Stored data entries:

━━━━

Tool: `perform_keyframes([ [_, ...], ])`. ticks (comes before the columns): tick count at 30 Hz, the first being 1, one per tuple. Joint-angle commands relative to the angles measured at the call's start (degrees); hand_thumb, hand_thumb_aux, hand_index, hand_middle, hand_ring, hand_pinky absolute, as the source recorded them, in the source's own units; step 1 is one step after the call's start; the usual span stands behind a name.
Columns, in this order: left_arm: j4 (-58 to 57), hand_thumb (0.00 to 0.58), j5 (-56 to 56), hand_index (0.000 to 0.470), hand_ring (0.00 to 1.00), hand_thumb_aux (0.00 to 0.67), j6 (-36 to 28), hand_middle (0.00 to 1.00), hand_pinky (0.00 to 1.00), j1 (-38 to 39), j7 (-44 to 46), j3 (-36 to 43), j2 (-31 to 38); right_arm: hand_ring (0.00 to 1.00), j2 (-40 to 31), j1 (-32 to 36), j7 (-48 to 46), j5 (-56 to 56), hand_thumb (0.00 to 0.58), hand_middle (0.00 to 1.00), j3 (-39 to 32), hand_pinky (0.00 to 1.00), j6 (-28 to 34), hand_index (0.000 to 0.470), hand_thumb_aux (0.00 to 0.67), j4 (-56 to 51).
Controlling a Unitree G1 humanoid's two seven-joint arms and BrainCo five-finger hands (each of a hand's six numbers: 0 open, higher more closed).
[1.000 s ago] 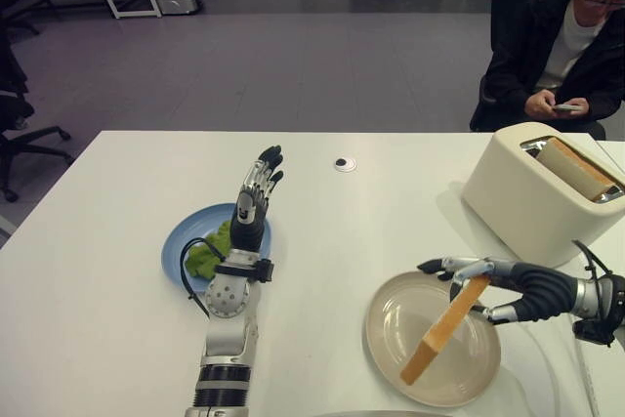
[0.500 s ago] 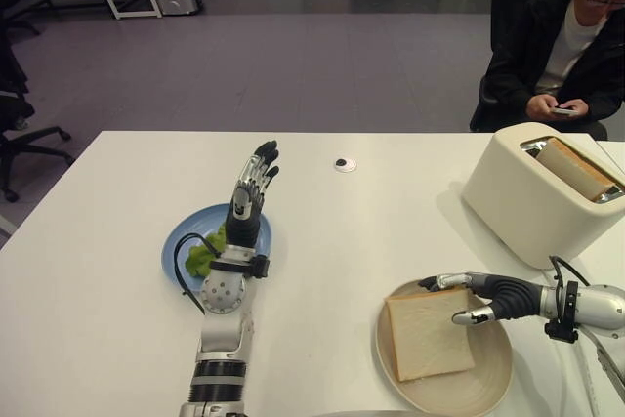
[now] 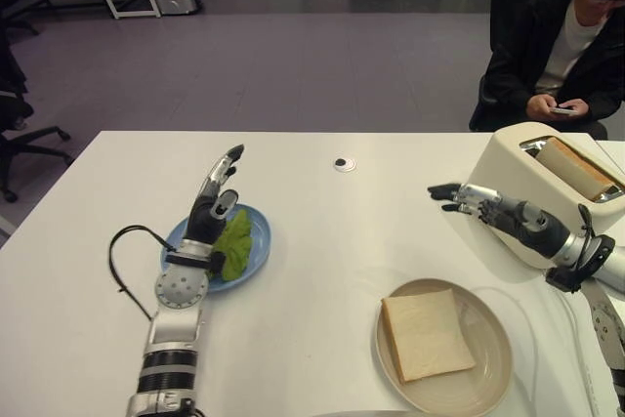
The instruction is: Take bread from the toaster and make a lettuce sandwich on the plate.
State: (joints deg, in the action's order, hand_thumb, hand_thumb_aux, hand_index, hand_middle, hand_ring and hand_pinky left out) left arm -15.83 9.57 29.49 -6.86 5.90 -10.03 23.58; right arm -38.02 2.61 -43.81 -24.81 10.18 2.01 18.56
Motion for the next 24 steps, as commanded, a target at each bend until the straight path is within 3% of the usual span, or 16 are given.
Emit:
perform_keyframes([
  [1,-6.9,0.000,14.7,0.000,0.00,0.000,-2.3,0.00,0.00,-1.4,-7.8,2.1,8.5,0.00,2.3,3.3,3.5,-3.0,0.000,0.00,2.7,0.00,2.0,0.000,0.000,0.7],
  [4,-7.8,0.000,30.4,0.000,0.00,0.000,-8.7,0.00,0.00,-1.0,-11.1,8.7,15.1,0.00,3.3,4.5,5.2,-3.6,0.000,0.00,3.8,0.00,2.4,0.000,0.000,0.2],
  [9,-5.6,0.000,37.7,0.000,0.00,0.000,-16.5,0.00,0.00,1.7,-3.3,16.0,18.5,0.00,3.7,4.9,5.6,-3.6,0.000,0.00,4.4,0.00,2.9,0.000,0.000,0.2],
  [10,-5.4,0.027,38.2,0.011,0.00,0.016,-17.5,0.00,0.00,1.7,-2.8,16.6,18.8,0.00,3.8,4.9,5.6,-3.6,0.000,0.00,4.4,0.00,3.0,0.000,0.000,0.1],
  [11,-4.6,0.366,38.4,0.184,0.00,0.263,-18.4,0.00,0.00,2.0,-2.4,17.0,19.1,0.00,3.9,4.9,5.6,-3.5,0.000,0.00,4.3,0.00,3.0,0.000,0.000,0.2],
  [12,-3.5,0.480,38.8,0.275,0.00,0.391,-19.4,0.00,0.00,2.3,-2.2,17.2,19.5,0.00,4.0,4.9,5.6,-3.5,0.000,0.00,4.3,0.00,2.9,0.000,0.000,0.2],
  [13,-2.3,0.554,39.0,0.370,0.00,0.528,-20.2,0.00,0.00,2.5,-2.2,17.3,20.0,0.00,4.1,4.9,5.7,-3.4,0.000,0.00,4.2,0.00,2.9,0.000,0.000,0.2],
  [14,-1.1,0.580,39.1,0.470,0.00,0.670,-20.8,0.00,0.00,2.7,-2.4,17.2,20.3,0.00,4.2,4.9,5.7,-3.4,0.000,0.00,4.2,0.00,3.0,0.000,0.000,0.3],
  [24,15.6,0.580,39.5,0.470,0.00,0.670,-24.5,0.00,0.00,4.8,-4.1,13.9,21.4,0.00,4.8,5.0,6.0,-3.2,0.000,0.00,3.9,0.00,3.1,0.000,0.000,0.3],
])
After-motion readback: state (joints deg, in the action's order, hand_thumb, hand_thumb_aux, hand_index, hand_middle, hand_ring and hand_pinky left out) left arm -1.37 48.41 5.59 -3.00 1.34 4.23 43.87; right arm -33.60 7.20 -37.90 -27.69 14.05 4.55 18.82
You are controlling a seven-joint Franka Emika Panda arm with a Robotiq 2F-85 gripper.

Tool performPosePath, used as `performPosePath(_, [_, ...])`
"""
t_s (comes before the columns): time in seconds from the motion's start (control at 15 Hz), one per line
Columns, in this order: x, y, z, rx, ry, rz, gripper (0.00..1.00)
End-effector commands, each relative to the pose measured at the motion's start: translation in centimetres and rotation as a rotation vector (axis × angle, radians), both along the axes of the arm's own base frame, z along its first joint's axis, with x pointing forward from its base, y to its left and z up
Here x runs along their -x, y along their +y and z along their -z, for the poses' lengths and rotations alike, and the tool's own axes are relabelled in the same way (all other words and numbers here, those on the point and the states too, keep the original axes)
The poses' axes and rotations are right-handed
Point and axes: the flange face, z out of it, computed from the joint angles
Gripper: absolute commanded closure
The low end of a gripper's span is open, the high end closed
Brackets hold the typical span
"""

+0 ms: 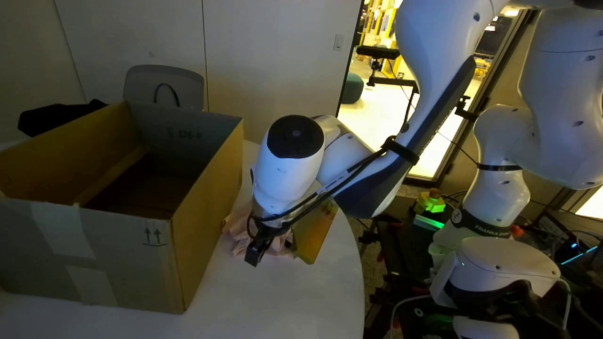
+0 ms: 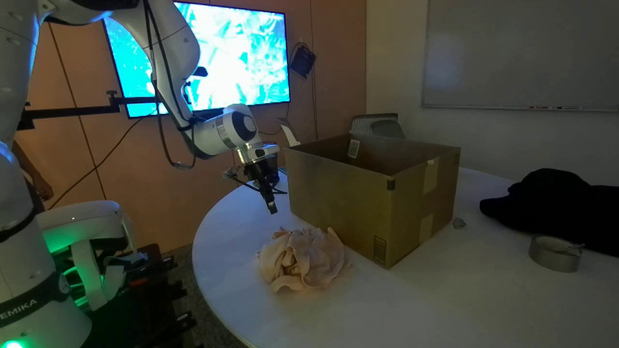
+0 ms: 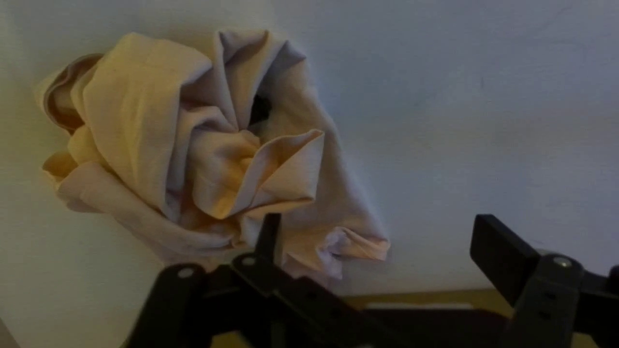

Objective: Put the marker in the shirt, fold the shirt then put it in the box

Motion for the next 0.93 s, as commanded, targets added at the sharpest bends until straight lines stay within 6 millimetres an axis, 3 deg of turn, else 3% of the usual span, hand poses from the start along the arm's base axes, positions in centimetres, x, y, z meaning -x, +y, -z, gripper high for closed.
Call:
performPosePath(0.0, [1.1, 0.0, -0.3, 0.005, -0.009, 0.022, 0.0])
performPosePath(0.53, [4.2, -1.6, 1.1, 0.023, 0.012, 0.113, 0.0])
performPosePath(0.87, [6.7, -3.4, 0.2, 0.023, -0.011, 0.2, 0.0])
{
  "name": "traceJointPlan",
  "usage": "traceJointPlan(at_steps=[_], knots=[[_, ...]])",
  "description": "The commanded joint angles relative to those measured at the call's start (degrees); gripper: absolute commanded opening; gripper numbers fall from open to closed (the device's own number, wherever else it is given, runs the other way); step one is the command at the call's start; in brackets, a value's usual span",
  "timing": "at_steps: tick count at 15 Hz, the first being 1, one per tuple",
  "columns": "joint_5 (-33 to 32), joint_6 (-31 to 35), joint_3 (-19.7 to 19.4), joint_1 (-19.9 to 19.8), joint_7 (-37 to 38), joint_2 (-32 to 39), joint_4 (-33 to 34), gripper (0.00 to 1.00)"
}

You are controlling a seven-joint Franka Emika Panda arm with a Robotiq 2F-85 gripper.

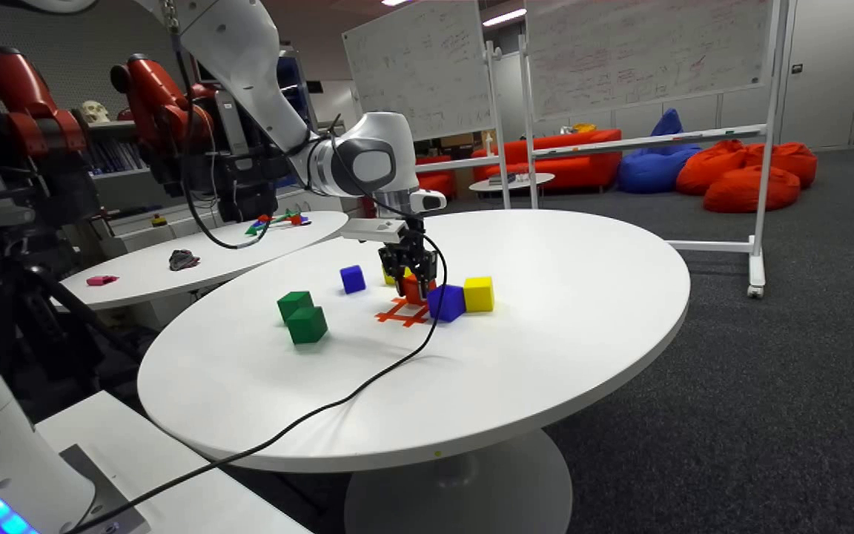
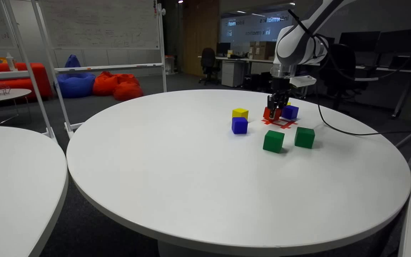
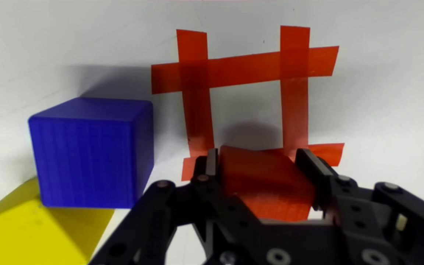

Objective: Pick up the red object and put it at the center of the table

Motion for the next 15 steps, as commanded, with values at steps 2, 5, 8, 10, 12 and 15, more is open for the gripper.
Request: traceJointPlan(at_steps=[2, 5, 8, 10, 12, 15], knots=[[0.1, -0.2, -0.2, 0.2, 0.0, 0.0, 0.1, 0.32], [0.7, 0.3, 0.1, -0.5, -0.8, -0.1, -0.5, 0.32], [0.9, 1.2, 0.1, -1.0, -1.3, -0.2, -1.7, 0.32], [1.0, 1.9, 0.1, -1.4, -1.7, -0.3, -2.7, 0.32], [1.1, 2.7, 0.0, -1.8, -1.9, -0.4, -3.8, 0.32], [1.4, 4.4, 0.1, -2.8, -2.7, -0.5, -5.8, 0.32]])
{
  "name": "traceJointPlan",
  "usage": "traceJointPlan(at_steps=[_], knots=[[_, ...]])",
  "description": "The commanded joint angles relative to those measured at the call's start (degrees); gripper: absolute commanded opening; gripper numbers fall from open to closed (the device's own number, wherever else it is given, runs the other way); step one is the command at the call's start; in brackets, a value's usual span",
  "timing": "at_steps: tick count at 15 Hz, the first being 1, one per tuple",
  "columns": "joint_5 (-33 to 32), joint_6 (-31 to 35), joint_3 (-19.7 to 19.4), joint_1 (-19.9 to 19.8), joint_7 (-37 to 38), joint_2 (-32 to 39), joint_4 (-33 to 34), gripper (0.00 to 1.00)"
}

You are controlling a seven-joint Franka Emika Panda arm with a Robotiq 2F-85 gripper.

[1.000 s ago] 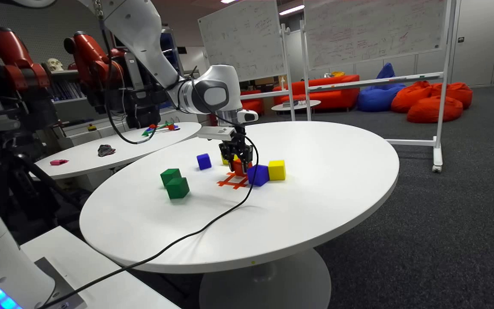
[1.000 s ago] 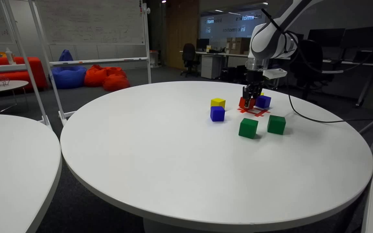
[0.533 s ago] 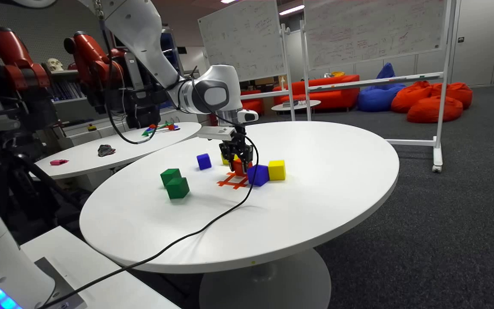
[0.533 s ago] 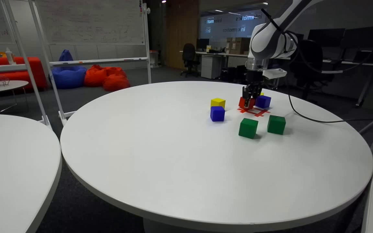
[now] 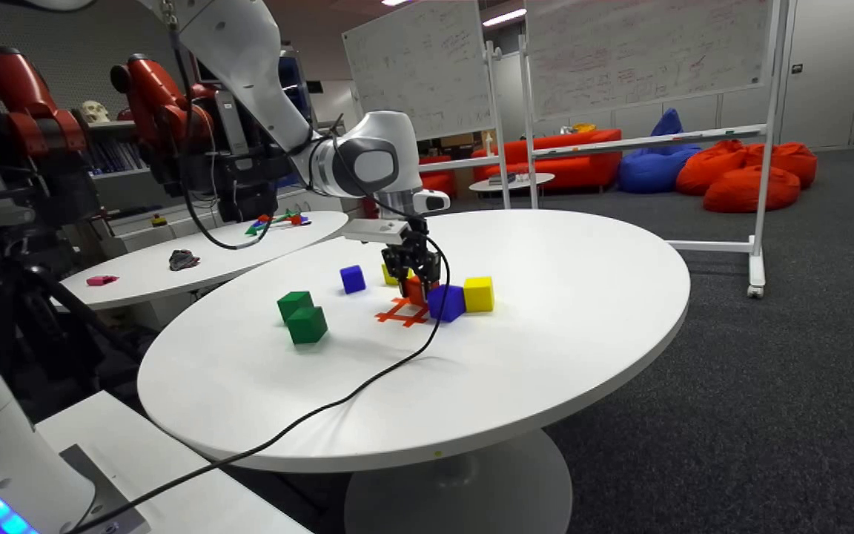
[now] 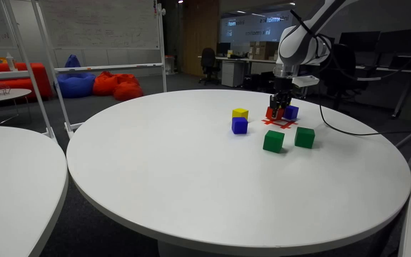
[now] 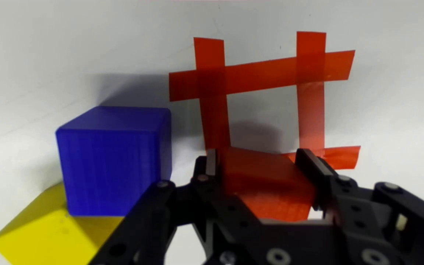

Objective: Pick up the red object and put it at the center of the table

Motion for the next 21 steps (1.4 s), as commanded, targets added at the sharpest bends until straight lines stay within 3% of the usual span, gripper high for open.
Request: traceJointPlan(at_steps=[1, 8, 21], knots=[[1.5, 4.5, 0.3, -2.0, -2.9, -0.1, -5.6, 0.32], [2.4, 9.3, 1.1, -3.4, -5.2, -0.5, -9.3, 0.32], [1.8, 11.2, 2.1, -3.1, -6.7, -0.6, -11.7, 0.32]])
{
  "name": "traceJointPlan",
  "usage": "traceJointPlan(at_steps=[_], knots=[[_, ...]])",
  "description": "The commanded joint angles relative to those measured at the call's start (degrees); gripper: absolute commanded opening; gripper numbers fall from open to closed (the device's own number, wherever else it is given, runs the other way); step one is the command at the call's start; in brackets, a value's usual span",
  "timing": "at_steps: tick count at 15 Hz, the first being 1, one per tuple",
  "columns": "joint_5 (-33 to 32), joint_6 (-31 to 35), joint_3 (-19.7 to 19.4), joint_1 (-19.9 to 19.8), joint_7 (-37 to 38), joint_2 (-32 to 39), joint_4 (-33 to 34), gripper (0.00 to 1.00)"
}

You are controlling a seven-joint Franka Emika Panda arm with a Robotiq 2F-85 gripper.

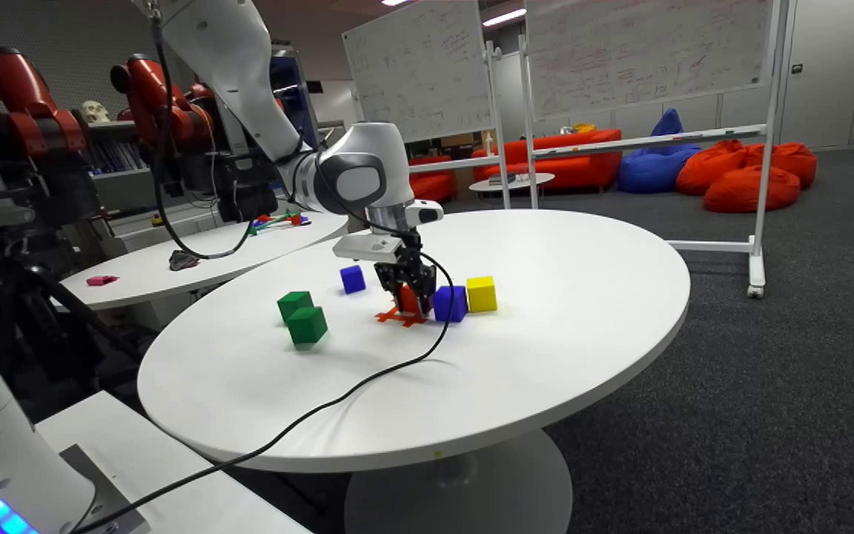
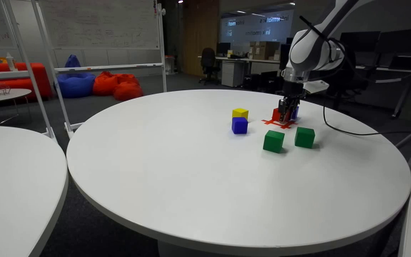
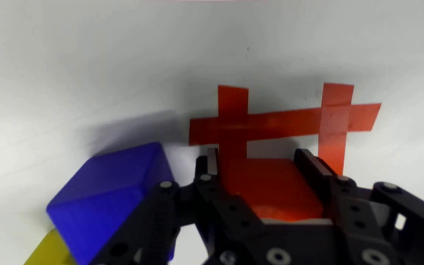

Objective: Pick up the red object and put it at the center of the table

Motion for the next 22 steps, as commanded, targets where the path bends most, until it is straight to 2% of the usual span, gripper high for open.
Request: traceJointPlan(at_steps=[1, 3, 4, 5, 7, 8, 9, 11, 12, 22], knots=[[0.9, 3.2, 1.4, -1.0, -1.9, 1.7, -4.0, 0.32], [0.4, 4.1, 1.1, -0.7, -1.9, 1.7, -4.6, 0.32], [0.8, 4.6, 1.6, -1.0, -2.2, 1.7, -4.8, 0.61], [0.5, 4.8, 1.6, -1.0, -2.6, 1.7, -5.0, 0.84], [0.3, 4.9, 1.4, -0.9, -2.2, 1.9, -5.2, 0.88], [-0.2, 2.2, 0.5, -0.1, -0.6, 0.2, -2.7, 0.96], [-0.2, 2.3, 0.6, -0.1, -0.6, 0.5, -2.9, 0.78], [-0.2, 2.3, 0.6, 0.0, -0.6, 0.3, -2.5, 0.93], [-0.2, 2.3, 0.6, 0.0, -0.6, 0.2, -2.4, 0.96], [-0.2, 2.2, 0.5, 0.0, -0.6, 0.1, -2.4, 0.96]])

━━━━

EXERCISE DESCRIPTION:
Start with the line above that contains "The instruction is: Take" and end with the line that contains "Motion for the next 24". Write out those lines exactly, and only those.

WRITTEN ANSWER:
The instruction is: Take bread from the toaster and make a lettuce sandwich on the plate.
State: (joints deg, in the action's order, hand_thumb, hand_thumb_aux, hand_index, hand_middle, hand_ring and hand_pinky left out) left arm -15.83 9.57 29.49 -6.86 5.90 -10.03 23.58; right arm -38.02 2.61 -43.81 -24.81 10.18 2.01 18.56
Motion for the next 24 steps, as commanded, a target at each bend until the straight path is within 3% of the usual span, or 16 are given.

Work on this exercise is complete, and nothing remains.